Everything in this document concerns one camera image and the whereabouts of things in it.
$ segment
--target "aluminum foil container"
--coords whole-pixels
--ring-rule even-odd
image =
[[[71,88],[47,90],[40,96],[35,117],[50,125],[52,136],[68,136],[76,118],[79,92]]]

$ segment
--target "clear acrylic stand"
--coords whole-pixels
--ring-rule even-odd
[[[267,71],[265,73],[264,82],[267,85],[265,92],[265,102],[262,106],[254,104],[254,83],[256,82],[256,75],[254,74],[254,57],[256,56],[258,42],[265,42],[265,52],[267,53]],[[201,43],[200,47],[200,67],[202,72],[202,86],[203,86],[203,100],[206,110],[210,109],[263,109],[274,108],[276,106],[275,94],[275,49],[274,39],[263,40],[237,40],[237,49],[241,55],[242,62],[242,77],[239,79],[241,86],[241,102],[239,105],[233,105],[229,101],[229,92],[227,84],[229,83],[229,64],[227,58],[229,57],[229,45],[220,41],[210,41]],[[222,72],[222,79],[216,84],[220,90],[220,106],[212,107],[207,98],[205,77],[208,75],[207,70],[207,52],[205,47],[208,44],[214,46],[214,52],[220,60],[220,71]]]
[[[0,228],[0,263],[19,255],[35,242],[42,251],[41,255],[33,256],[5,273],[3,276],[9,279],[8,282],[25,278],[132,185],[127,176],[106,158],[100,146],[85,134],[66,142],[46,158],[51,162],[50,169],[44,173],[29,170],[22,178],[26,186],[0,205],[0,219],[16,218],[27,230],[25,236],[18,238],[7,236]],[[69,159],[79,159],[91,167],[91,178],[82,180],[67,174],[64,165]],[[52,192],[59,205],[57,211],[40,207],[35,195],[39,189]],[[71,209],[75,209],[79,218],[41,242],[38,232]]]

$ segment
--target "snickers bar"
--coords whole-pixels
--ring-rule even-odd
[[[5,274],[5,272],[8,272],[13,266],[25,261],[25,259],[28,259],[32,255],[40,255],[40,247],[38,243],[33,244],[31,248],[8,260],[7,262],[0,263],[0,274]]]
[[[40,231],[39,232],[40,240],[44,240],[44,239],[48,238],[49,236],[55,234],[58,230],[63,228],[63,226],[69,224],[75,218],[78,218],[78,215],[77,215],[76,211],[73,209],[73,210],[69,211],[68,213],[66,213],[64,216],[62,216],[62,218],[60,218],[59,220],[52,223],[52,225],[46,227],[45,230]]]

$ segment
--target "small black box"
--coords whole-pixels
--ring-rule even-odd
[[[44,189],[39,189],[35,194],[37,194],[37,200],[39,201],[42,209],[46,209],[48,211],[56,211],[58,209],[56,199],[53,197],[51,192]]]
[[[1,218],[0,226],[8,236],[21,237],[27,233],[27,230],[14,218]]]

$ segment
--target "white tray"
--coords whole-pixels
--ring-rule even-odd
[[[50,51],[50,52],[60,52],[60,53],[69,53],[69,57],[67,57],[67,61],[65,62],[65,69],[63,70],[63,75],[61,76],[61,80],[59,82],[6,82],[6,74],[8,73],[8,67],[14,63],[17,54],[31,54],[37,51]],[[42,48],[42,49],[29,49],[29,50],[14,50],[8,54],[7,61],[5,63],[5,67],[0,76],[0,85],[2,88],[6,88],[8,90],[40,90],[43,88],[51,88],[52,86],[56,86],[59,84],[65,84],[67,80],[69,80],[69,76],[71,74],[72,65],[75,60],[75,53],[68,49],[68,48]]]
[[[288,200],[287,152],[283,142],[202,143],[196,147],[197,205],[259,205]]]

=======

▶ _TASK OBJECTIVE_:
Please state how many lines in the preceding material contain the word "target", with no other output.

▶ _RESULT FOR THIS EXERCISE_:
5